[Directions for this task]:
Could you transcribe all of the data word for word?

»»

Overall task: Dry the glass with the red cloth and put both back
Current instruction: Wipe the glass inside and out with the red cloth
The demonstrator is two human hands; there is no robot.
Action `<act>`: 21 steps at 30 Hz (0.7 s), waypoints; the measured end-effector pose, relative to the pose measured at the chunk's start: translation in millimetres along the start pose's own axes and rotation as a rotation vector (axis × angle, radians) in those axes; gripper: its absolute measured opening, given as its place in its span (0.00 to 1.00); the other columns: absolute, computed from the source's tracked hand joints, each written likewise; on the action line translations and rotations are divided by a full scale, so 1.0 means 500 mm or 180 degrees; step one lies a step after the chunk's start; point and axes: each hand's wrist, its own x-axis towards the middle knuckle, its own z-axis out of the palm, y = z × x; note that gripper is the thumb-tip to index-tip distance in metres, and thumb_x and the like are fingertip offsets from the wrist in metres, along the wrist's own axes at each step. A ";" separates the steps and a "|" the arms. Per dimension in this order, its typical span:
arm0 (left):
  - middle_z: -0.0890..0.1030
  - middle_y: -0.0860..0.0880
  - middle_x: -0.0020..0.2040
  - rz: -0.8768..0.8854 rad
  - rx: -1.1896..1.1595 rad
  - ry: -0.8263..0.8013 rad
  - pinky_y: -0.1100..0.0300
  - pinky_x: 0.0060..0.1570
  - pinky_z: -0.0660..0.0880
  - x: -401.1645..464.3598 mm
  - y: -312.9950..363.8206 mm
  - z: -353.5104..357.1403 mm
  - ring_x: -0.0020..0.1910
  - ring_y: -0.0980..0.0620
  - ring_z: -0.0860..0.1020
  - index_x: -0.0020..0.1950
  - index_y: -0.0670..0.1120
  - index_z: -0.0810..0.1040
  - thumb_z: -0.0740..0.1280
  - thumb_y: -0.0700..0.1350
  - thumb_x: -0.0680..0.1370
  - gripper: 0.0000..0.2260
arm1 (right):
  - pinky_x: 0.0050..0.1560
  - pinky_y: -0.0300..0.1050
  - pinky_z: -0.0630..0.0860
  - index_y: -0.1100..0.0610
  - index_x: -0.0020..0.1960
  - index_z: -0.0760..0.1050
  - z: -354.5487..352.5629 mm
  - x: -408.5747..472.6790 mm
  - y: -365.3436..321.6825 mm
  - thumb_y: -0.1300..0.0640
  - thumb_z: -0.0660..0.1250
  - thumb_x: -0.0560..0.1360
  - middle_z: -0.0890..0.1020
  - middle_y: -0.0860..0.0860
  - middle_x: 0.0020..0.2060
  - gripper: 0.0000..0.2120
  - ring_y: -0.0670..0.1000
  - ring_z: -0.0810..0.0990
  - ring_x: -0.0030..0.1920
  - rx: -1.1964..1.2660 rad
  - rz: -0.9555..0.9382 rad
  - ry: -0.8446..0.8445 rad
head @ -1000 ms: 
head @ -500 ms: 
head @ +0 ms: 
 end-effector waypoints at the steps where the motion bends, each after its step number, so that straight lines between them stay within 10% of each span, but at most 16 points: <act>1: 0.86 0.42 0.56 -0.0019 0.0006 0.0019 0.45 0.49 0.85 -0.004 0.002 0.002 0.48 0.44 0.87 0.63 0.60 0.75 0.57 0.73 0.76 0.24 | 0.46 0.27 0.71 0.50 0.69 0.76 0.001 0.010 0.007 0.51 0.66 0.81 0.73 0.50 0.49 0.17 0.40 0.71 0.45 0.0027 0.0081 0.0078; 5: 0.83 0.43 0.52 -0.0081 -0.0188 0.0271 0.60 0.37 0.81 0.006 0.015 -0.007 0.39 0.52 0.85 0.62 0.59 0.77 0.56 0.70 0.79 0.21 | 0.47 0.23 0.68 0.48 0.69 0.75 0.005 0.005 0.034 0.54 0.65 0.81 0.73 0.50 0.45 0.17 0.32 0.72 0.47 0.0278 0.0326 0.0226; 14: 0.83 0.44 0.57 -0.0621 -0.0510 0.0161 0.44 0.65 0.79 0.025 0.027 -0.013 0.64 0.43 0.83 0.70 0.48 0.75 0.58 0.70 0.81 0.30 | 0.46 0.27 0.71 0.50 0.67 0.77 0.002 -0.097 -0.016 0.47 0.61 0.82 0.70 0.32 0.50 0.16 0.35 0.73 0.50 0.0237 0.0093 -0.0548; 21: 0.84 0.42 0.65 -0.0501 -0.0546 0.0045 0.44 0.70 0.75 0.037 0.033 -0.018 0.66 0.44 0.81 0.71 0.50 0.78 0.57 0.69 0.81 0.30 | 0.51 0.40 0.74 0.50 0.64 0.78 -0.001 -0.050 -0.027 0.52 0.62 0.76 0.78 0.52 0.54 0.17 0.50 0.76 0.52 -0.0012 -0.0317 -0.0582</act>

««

[Exercise solution]:
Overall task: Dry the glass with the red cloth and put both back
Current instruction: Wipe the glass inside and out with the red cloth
The demonstrator is two human hands; there is no robot.
Action `<act>`: 21 steps at 30 Hz (0.7 s), waypoints; the measured end-effector pose, relative to the pose measured at the chunk's start: translation in millimetres along the start pose's own axes and rotation as a rotation vector (axis × angle, radians) in those axes; gripper: its absolute measured opening, given as its place in its span (0.00 to 1.00); the other columns: absolute, computed from the source's tracked hand joints, each written likewise; on the action line translations and rotations are divided by a full scale, so 1.0 means 500 mm or 180 degrees; step one lies a step after the chunk's start; point and axes: each hand's wrist, its own x-axis towards the middle knuckle, its own z-axis out of the palm, y = z × x; note that gripper is the thumb-tip to index-tip distance in metres, and thumb_x and the like are fingertip offsets from the wrist in metres, along the wrist's own axes at each step. A ";" separates the steps and a "|" the arms. Per dimension in this order, its typical span:
arm0 (left):
  - middle_z: -0.0890..0.1030
  - middle_y: -0.0860..0.0880
  - middle_x: -0.0020..0.2040
  - rz: -0.8768..0.8854 rad
  - rx: -1.1896..1.1595 rad
  - ry: -0.8263..0.8013 rad
  - pinky_y: -0.1100..0.0300
  - pinky_x: 0.0060..0.1570
  - pinky_z: -0.0660..0.0880
  - x: -401.1645..464.3598 mm
  - y: -312.9950..363.8206 mm
  - z: -353.5104..357.1403 mm
  - ring_x: -0.0020..0.1910
  - ring_y: -0.0980..0.0620
  - ring_z: -0.0860..0.1020
  - index_x: -0.0020..0.1950
  - index_y: -0.0670..0.1120
  - index_z: -0.0810..0.1040
  - thumb_z: -0.0740..0.1280
  - thumb_y: -0.0700..0.1350
  - thumb_x: -0.0680..0.1370
  - gripper: 0.0000..0.2260
arm1 (right):
  - pinky_x: 0.0050..0.1560
  - pinky_y: -0.0300..0.1050
  - pinky_z: -0.0630..0.0860
  - index_y: -0.1100..0.0610
  - index_x: -0.0020..0.1960
  - index_z: -0.0760..0.1050
  - z: -354.5487..352.5629 mm
  - x: -408.5747..472.6790 mm
  - y: -365.3436..321.6825 mm
  - thumb_y: -0.1300..0.0640
  - thumb_z: -0.0660..0.1250
  - thumb_x: -0.0560..0.1360
  - middle_z: -0.0890..0.1020
  - middle_y: -0.0860..0.0860
  - middle_x: 0.0020..0.2060
  - gripper: 0.0000..0.2120
  - ring_y: -0.0670..0.1000
  - ring_z: -0.0810..0.0990
  - ring_x: -0.0030..0.1920
  - rx: -1.1964..1.2660 rad
  - rz: -0.9555..0.9382 rad
  - ry: -0.8446..0.8445 rad
head @ -1000 ms: 
head @ -500 ms: 
head @ +0 ms: 
 end-effector waypoints at the steps where the motion bends, each after its step number, so that straight lines between them stay within 10% of each span, but at most 16 points: <act>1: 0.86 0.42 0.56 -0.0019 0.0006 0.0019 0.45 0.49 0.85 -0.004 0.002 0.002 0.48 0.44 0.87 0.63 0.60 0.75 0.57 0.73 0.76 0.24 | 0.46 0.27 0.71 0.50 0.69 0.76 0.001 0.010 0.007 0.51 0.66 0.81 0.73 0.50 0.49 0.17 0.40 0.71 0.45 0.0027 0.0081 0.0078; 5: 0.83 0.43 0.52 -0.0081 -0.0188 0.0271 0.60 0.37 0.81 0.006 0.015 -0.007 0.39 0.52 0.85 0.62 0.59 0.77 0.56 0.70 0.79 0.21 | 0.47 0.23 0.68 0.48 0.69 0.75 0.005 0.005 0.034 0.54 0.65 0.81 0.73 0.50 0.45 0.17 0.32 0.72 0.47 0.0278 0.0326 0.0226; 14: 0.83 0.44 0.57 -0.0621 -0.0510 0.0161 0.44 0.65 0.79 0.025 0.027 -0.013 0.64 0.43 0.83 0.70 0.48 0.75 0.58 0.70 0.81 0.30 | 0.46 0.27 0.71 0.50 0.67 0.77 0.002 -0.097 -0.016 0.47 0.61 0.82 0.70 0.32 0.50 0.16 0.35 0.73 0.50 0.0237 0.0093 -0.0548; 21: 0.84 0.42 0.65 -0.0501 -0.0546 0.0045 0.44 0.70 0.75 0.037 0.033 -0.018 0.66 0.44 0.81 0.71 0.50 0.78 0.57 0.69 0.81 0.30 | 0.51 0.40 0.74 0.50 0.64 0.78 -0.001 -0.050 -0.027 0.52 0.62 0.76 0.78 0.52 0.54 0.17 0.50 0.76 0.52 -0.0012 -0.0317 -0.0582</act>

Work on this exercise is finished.